A survey of pilots who have infringed controlled airspace has found that 74% of the pilots interviewed did not have a GPS in the aircraft. Of the remaining 26% which did have a GPS, half were not being used.
The survey was carried out by FASVIG – the Future Airspace Strategy VFR Implementation Group – and the results revealed at a special Infringement Workshop staged by the CAA and NATS on 12 July.
The survey highlights:
- Most infringed zones do not offer radar services outside controlled airspace
- 75% of infringements were by GA SEPs
- Not a single glider is recorded
- 5% were military, of which half were helicopters, the remainder being evenly split between fast jets, light trainers and “utility” (C130, King Air, Islander)
- Half of the aircraft involved had Mode S, increasing the value of listening squawks, veils etc. 86% had Mode C
- Half were in receipt of a Basic Service and very few Traffic or Deconfliction Service
- Half were not in contact with an ATS
- 97% took place under VFR
- 60% of respondents were not members of any GA organisation or association
- 74% were not GPS equipped. Of the remainder, half were not being used. Of the GPS equipment, 15% was designed for IFR as opposed to VFR flight. So about 10% of the total were using VFR GPS equipment. (The subjective analysis suggests that half of those were not being used effectively, taking the likely total to 5%)
- 35% of infringers had more than 1,000 hours total time, and 16% less than 100 hours
- 65% of infringers held a PPL or NPPL, 21% CPL or ATPL and 6% were students
- 35% were X-country recreational flights
- 27% local recreational flights
- 12% X-country training flights
- 11% local training flights
- 12% military and other and 3% Commercial flights
- 15% were training with an instructor
- Most infringers used a 1⁄2mill chart
- 85% took place in visibility better than 10k
- 70% of infringements were horizontal and 30% vertical.
So, what to do?
“We are aware that CAA and NATS are under pressure to achieve early results and our focus is therefore on what we think will be effective in the short term,” says the report which goes on to be critical of the CAA’s approach.

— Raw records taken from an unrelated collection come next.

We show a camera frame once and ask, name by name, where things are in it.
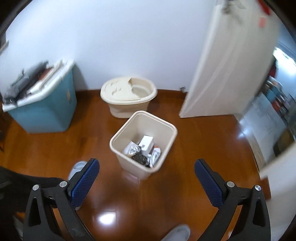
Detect dark mesh bag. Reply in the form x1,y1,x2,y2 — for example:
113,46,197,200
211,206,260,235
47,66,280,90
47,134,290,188
132,152,150,168

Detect beige square trash bin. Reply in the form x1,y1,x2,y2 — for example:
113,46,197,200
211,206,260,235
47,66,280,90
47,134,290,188
109,110,178,180

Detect white small carton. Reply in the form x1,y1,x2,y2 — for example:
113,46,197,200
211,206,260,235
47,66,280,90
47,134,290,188
138,135,154,157

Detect white orange wrapper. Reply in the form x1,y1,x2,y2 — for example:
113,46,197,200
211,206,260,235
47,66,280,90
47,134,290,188
149,146,162,168

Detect left black trouser leg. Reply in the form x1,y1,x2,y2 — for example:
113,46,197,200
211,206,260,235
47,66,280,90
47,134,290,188
1,167,63,214

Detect left grey slipper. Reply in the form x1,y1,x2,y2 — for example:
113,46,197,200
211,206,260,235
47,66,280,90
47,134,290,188
68,161,87,181

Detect grey slipper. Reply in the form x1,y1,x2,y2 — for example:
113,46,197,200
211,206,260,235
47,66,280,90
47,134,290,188
68,161,87,181
161,224,191,241

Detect right grey slipper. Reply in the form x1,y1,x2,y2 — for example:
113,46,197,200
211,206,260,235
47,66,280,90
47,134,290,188
161,224,191,241

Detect teal storage box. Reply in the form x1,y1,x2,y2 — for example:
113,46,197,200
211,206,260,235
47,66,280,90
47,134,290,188
3,60,77,133

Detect dark items on box lid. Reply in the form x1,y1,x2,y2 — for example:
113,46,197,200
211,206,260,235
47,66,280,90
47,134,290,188
3,61,48,104

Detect beige round lidded bucket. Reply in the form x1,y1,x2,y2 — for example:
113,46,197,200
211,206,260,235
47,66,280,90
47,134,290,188
100,76,158,118

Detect white open door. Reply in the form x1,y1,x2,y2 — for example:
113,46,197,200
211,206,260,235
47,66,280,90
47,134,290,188
179,1,280,118

“GA representatives at AIWG have been pressing for the gathering and release of data for several years, and that the CAA is suddenly becoming precipitate in their desire to have an impact. Had data been released earlier, we might already have reached a measured conclusion and implemented effective mitigating actions. Urgent action is now being developed ahead of a full evidence base that otherwise might inform it.”

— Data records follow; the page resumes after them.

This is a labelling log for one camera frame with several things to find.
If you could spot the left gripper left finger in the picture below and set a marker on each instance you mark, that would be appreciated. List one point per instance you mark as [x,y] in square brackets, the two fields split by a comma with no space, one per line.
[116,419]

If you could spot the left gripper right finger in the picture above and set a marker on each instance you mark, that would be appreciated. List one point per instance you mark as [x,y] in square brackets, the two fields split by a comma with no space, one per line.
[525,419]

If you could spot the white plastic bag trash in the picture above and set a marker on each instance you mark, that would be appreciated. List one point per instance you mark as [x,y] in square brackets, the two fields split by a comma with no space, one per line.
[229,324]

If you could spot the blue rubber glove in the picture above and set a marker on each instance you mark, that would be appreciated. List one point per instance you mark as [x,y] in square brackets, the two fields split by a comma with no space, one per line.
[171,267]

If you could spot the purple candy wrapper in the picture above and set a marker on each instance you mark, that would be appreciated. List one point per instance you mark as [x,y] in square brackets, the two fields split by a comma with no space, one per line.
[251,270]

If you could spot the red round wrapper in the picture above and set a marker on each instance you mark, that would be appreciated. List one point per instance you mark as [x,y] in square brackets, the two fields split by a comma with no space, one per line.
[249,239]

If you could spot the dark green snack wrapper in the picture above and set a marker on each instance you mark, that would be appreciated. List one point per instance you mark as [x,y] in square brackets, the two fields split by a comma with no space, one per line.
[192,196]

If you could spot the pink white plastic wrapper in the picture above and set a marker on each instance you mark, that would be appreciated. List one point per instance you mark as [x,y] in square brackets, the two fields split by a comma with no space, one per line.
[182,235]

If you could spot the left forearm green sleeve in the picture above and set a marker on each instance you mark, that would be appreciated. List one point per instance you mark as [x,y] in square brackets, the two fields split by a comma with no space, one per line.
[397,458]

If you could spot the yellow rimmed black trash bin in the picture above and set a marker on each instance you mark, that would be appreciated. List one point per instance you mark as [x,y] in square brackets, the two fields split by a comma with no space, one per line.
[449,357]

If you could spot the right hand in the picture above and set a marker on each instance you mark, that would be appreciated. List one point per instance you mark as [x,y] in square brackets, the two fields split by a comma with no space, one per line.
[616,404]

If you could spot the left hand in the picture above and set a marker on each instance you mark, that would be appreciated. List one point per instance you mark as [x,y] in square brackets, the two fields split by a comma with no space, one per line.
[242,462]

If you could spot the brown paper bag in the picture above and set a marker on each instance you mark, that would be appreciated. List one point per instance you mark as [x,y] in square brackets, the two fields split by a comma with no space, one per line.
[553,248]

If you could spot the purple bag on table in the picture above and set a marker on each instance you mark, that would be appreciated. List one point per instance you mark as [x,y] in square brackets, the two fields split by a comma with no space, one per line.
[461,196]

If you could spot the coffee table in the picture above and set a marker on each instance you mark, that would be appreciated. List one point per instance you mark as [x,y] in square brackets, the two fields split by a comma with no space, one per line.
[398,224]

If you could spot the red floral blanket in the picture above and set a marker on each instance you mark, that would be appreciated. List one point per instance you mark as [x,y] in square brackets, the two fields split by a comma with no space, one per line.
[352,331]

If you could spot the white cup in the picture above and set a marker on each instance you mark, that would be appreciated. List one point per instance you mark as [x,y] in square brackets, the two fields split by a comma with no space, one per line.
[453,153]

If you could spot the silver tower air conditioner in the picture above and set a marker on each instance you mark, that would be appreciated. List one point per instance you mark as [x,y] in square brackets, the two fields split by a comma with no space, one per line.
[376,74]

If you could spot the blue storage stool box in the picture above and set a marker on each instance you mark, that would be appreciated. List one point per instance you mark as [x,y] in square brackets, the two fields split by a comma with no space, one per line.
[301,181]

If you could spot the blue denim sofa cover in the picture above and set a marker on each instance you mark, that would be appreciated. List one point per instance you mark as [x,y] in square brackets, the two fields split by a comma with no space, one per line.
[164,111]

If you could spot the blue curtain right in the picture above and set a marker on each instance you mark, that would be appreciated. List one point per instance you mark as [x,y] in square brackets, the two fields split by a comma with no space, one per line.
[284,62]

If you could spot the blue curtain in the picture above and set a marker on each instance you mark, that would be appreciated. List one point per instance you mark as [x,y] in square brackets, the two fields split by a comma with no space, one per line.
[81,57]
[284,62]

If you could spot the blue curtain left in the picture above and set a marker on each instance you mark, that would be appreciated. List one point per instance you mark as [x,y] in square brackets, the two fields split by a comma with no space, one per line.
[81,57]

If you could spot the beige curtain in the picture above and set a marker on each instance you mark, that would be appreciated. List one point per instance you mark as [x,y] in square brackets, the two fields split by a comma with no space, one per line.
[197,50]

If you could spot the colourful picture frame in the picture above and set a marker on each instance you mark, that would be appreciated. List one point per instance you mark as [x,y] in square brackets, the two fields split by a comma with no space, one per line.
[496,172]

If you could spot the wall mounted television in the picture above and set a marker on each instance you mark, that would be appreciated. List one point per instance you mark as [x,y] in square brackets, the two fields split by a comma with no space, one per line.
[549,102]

FASVIG’s report makes some recommendations for short-term fixes and is clear that encouraging the use of GPS.
“The number of infringing pilots who were using a VFR moving map effectively was very small compared to the overall population,” says FASVIG. “We gather from this that one of the most effective ways to reduce infringements would be the widespread use of such devices and that the users were properly trained in their use.

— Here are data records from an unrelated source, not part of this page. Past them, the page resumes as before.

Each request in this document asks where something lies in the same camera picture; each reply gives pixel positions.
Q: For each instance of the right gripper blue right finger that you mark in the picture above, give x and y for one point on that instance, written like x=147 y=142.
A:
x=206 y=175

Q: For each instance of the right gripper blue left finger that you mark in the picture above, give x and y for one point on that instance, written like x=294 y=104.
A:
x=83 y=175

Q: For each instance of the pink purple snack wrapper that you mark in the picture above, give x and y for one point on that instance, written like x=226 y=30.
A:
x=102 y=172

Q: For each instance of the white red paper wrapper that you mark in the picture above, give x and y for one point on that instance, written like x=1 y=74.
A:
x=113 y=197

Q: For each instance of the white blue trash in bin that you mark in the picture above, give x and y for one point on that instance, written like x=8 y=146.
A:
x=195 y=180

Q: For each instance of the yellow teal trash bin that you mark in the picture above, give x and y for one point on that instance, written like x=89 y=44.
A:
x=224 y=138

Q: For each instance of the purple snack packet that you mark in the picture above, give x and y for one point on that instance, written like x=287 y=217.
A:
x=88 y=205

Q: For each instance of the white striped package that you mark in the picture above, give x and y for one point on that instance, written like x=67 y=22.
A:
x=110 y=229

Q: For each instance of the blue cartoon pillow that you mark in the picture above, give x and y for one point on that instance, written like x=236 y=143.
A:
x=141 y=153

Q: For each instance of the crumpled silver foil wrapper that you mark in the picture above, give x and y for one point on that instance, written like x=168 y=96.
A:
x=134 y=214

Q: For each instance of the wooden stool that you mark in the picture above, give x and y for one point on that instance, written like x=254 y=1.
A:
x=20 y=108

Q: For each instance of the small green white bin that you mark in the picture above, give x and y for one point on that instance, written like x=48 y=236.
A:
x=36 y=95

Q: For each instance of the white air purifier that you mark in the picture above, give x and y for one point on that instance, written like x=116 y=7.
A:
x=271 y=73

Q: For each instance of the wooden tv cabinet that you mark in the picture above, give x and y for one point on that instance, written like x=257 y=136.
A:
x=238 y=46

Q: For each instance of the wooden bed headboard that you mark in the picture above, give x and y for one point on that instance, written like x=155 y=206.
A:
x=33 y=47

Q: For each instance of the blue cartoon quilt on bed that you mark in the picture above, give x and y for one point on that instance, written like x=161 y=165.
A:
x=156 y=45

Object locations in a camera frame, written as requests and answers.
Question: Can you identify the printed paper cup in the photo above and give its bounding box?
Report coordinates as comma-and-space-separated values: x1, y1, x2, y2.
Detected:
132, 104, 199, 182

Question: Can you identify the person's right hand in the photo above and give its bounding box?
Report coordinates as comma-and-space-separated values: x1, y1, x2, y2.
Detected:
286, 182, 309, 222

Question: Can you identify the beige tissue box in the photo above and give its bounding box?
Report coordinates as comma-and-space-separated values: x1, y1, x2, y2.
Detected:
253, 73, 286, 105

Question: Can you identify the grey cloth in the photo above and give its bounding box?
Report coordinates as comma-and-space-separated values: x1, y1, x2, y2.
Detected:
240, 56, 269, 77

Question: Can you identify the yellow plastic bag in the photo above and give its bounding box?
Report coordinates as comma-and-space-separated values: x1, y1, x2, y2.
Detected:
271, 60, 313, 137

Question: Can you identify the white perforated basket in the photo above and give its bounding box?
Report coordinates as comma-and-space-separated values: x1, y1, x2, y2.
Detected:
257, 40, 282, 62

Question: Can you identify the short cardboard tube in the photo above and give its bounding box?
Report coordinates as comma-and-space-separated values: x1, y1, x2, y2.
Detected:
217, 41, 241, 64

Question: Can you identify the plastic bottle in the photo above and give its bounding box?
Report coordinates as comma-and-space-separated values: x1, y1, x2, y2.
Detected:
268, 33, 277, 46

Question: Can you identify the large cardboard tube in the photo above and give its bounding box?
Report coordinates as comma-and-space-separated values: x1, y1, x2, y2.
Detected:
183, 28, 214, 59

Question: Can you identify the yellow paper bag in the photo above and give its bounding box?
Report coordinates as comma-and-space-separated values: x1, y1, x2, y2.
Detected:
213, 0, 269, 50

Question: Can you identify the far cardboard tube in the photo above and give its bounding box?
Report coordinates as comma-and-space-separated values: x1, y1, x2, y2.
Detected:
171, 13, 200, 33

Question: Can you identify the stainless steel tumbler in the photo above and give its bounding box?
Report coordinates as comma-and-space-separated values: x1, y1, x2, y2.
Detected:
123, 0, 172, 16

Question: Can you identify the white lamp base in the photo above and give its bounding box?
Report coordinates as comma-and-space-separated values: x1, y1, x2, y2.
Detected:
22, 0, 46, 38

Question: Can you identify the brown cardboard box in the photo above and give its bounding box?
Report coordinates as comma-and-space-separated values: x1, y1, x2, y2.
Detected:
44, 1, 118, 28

“We do not think that the CAA can mandate the use of such devices but we do think that they can take some effective actions:
- Promulgate the fact that enforcement action will be less severe for those pilots who have been using such a device effectively.
- Consider funding SkyDemon Light or Aware to be freely available for in-flight use along the lines that a different deal was made for the Olympics.
- Incorporate moving map training into the PPL and encourage its use, even at student level
- Use coordinated and effective communications and marketing to encourage people to use such devices.”